Tomasz Grodzki wytoczył Tomaszowi Sakiewiczowi proces za nazwanie go "zwykłym łapówkarzem". Ma to związek z doniesieniami o korupcji w szczecińskim szpitalu, którego Grodzki był dyrektorem.
Za pomówienie oraz zniewagę z art. 212 i 216 kodeksu karnego grożą nawet 2 lata więzienia.
Sąd podjął decyzję, że przeanalizuje nowe dowody, które pojawiły się w sprawie.
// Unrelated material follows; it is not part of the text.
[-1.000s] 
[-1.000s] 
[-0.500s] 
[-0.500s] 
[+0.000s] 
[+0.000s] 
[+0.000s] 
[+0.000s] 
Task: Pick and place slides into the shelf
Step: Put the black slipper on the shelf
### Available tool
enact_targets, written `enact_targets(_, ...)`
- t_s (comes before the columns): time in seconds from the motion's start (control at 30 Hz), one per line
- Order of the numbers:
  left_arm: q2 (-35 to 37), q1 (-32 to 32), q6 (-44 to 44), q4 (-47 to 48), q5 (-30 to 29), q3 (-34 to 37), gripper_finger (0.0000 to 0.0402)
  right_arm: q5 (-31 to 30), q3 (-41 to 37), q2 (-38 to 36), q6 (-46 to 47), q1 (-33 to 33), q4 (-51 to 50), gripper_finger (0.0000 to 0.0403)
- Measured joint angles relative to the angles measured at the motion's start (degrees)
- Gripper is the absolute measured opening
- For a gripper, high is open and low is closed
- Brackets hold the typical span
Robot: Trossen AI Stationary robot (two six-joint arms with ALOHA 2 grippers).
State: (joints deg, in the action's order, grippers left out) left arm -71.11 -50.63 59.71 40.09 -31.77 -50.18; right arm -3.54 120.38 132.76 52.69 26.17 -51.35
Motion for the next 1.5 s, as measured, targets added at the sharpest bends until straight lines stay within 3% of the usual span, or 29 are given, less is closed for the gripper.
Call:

Na sali nie było Tomasz Grodzkiego.
Zaskakujący zwrot akcji
Sędzia Piotr Sysik wyprosił dziennikarzy i widownię z sali sądowej tłumacząc, że wyrok zapadnie najwcześniej za tydzień.
Sysik przekazał, że zostanie przeprowadzona kolejna rozprawa w związku z koniecznością przeanalizowania nowych dowodów, które pojawiły się w sprawie.
Portal Niezalezna.pl opisał sprawę kobiety, która zgłosiła się do redakcji Telewizji Republika. Pani Marta, córka pacjenta operowanego przed laty w szczecińskim szpitalu w Zdunowie, zdecydowała się przerwać milczenie i przedstawić dokumentację medyczną oraz prywatne zapiski swojej matki. Rzucają one nowe światło na sprawę oskarżeń o korupcję, kierowanych pod adresem prof. Tomasza Grodzkiego. Pani Marta jest gotowa zeznawać w procesie, jaki były marszałek Senatu wytoczył redaktorowi naczelnemu Telewizji Republika, Tomaszowi Sakiewiczowi.